The task
Below are some records. Return exactly the lines from the one with "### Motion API" to the one with "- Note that", and nothing else.
START Supplied material
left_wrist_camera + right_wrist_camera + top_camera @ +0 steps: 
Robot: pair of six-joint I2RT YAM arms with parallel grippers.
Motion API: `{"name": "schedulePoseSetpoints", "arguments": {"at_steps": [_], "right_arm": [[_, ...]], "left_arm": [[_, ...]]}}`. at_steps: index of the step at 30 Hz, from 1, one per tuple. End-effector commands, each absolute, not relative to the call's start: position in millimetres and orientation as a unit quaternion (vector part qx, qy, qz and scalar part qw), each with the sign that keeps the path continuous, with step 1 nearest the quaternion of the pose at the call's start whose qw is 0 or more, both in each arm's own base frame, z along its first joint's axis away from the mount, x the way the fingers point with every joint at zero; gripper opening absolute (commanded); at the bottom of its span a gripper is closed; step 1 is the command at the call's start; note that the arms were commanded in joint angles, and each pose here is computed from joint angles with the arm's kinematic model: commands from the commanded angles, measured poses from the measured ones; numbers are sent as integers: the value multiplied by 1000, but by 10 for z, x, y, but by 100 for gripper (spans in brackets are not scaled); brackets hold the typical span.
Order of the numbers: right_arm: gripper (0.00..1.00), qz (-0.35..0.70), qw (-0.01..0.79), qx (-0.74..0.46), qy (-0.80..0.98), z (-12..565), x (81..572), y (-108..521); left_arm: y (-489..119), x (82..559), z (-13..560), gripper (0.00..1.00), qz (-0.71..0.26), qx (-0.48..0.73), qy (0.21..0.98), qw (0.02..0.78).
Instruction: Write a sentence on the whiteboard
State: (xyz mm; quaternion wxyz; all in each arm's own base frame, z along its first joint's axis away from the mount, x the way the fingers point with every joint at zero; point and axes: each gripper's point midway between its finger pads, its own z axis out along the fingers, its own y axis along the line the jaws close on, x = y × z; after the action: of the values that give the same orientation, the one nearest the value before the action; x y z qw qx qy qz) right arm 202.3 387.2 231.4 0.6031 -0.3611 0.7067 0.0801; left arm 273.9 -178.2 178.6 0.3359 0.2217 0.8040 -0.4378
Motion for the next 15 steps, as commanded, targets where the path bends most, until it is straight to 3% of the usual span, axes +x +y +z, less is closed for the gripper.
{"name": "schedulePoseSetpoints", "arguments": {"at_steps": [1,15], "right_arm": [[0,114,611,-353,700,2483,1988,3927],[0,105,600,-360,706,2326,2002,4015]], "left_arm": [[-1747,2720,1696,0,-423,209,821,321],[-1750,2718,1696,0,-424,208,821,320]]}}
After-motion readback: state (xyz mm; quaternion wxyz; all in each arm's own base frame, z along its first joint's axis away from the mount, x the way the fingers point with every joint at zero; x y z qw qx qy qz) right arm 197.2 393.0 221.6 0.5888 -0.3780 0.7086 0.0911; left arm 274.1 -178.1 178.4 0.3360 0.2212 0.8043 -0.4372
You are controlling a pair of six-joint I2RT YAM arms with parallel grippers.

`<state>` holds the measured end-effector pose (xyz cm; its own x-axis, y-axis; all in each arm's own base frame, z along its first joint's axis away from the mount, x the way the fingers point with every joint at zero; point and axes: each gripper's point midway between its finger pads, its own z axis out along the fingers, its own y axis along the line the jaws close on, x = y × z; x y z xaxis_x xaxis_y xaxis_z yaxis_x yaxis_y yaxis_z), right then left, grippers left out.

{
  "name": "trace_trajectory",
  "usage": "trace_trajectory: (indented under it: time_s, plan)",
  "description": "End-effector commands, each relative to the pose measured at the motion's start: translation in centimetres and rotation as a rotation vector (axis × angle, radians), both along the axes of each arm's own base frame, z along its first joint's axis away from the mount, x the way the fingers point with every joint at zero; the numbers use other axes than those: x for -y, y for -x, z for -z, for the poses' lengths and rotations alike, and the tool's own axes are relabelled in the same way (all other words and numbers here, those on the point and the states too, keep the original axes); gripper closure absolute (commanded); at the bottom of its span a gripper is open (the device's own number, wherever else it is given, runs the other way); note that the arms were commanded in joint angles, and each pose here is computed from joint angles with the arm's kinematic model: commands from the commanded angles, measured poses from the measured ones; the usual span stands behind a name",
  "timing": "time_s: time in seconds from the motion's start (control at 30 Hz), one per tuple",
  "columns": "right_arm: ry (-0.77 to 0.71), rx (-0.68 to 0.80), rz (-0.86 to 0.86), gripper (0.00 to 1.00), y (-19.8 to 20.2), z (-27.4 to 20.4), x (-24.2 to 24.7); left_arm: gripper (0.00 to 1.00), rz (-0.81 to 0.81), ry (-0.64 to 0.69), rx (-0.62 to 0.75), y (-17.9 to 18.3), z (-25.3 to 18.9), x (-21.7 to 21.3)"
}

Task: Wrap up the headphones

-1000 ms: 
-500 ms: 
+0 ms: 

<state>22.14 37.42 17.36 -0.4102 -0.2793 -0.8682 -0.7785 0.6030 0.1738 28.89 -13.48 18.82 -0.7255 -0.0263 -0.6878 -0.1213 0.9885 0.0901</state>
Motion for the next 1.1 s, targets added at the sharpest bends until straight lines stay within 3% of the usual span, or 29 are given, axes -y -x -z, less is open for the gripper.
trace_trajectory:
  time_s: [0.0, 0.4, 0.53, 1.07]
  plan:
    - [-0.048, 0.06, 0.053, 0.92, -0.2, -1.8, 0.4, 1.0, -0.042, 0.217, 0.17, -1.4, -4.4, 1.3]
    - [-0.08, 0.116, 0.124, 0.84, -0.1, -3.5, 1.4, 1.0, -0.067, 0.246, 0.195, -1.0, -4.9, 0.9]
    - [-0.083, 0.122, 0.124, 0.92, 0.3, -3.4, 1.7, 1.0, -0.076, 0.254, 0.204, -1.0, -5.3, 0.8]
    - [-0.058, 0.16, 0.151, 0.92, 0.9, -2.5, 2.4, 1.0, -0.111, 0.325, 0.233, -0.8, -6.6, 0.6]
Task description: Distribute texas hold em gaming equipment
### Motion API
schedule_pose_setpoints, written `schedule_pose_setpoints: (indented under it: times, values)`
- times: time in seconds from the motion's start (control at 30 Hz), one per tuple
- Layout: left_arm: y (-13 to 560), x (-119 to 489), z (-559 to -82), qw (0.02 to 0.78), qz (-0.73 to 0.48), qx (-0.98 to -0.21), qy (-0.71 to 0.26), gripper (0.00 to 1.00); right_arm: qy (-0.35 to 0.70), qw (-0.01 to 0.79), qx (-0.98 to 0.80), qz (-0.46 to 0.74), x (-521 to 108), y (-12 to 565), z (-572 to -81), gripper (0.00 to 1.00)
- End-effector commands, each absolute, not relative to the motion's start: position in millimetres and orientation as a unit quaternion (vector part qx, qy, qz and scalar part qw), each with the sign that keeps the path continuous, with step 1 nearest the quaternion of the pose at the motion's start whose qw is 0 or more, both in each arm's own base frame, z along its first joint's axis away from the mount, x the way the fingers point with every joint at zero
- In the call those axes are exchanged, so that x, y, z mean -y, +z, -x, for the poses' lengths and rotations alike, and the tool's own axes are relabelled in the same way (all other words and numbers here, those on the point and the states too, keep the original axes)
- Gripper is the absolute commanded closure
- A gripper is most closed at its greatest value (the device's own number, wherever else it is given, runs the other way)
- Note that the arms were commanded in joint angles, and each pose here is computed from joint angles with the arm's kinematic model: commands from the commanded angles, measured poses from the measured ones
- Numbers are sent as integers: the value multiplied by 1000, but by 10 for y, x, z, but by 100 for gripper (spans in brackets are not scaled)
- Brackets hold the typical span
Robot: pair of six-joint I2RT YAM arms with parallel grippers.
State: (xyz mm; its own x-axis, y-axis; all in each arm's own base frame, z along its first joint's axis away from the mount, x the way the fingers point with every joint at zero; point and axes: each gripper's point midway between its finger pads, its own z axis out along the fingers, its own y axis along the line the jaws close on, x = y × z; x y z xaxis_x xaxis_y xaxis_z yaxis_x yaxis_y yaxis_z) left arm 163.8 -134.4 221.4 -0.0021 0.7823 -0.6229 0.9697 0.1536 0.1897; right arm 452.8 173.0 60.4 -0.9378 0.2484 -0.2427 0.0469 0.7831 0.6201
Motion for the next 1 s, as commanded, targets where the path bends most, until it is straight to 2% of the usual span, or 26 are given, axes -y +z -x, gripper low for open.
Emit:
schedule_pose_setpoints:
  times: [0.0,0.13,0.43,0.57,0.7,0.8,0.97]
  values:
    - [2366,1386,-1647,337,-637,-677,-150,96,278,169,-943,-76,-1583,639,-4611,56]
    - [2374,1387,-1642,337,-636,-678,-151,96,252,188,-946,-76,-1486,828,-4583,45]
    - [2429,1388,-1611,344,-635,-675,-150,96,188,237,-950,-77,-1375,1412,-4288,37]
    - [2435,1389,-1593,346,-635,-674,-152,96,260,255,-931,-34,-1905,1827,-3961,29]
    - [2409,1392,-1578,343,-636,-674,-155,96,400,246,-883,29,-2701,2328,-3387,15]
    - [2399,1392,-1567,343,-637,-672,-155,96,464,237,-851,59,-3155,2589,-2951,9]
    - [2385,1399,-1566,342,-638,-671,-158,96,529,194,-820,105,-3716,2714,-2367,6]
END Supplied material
Written answer
### Motion API
schedule_pose_setpoints, written `schedule_pose_setpoints: (indented under it: times, values)`
- times: time in seconds from the motion's start (control at 30 Hz), one per tuple
- Layout: left_arm: y (-13 to 560), x (-119 to 489), z (-559 to -82), qw (0.02 to 0.78), qz (-0.73 to 0.48), qx (-0.98 to -0.21), qy (-0.71 to 0.26), gripper (0.00 to 1.00); right_arm: qy (-0.35 to 0.70), qw (-0.01 to 0.79), qx (-0.98 to 0.80), qz (-0.46 to 0.74), x (-521 to 108), y (-12 to 565), z (-572 to -81), gripper (0.00 to 1.00)
- End-effector commands, each absolute, not relative to the motion's start: position in millimetres and orientation as a unit quaternion (vector part qx, qy, qz and scalar part qw), each with the sign that keeps the path continuous, with step 1 nearest the quaternion of the pose at the motion's start whose qw is 0 or more, both in each arm's own base frame, z along its first joint's axis away from the mount, x the way the fingers point with every joint at zero
- In the call those axes are exchanged, so that x, y, z mean -y, +z, -x, for the poses' lengths and rotations alike, and the tool's own axes are relabelled in the same way (all other words and numbers here, those on the point and the states too, keep the original axes)
- Gripper is the absolute commanded closure
- A gripper is most closed at its greatest value (the device's own number, wherever else it is given, runs the other way)
- Note that the arms were commanded in joint angles, and each pose here is computed from joint angles with the arm's kinematic model: commands from the commanded angles, measured poses from the measured ones

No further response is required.